La signature des accords de Washington entre la République démocratique du Congo et le Rwanda constitue une avancée importante dans la résolution de la crise diplomatique entre les deux États, a rappelé mercredi Tammy Bruce, représentante adjointe des États-Unis auprès des Nations Unies.
Intervenant lors d’une réunion du Conseil de sécurité consacrée à la région des Grands Lacs, elle a insisté sur la nécessité d’une mise en œuvre rapide et intégrale de cet accord afin de favoriser le retour de la paix et de la stabilité dans l’est de la RDC.

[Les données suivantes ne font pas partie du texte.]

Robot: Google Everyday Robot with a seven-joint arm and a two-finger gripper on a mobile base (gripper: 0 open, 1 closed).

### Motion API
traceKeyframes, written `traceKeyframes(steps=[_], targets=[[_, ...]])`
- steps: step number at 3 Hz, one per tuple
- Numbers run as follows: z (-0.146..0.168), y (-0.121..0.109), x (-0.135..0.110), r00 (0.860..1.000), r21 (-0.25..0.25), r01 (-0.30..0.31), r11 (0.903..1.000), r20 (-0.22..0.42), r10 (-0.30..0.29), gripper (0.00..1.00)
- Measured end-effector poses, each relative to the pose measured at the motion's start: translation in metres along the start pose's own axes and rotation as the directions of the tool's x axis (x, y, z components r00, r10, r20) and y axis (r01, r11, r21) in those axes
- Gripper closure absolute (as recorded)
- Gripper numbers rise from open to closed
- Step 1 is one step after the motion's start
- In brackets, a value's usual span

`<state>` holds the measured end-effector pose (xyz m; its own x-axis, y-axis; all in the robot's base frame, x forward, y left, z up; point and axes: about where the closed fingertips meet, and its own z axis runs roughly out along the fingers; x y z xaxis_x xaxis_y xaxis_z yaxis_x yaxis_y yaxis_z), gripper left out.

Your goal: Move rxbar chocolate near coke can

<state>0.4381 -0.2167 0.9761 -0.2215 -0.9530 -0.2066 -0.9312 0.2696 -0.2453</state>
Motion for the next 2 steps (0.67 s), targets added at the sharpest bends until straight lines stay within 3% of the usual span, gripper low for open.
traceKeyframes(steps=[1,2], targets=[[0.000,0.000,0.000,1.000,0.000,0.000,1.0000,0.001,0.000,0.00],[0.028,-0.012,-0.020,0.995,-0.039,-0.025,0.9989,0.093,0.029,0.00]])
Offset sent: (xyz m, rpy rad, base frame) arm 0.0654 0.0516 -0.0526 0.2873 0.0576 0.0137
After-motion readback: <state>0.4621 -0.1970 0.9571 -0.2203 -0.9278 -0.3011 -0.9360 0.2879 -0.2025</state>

La diplomate américaine a également salué la reprise des discussions de Doha, en complément du processus de Washington, mettant en avant l’importance du dialogue direct entre Kinshasa et la rébellion de l’AFC/M23, ainsi que les efforts de médiation de l’Union africaine et des mécanismes régionaux.

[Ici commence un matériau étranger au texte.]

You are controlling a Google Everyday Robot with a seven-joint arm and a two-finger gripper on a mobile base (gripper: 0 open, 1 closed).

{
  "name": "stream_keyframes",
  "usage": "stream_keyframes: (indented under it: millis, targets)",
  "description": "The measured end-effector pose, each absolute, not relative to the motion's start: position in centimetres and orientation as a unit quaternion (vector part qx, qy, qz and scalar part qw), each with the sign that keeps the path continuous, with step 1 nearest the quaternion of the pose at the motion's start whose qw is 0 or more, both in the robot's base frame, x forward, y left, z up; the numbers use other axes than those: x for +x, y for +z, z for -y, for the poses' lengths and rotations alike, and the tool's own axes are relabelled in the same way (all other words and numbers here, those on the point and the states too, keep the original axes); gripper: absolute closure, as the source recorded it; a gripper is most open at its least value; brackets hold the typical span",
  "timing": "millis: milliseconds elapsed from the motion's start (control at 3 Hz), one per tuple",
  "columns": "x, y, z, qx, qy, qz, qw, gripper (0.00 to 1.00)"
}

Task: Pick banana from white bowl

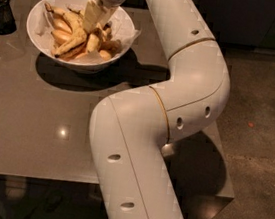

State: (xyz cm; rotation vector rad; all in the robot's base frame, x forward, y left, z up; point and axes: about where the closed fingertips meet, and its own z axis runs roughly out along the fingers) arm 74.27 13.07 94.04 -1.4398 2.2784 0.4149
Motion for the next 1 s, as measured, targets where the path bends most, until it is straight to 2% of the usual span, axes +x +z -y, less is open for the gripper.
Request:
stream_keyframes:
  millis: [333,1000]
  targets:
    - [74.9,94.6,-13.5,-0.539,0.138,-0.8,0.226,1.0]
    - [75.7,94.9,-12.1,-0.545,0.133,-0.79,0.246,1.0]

Malgré l’implication de Donald Trump et l’entérinement des accords par Félix Tshisekedi et Paul Kagame, la situation sécuritaire sur le terrain demeure préoccupante, les deux parties continuant de s’accuser mutuellement de violations, ce qui entretient une méfiance persistante.Par ailleurs, les discussions de Doha connaissent un ralentissement, malgré la reprise des pourparlers en Suisse dans un contexte international tendu.

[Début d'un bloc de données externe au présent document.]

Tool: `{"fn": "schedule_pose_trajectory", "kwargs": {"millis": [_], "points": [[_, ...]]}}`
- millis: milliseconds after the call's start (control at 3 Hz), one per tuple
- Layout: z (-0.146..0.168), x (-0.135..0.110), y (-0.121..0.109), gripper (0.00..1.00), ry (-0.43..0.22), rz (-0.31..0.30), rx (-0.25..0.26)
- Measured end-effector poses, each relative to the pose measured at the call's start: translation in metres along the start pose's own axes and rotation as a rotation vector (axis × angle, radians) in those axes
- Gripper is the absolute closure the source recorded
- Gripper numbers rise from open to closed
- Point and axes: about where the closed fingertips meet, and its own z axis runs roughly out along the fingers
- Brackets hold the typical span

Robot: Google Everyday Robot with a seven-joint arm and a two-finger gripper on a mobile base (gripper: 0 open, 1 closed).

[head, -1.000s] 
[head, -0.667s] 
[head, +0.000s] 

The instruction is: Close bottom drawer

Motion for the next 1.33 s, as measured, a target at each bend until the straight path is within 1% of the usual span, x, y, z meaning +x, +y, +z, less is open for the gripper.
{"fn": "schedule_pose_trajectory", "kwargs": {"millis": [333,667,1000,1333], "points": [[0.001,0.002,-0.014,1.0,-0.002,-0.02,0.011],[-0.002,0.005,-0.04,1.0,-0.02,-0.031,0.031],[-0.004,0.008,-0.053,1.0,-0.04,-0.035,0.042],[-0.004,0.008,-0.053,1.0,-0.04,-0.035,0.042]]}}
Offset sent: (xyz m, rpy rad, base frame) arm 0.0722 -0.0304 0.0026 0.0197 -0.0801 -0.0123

Cette dynamique vise pourtant à traiter les causes profondes du conflit, notamment la restauration de l’autorité de l’État et la réintégration des groupes armés.Face à ces défis, les appels se multiplient aux niveaux national et international pour le respect des engagements pris, afin de réduire l’écart entre les avancées diplomatiques et la réalité sur le terrain.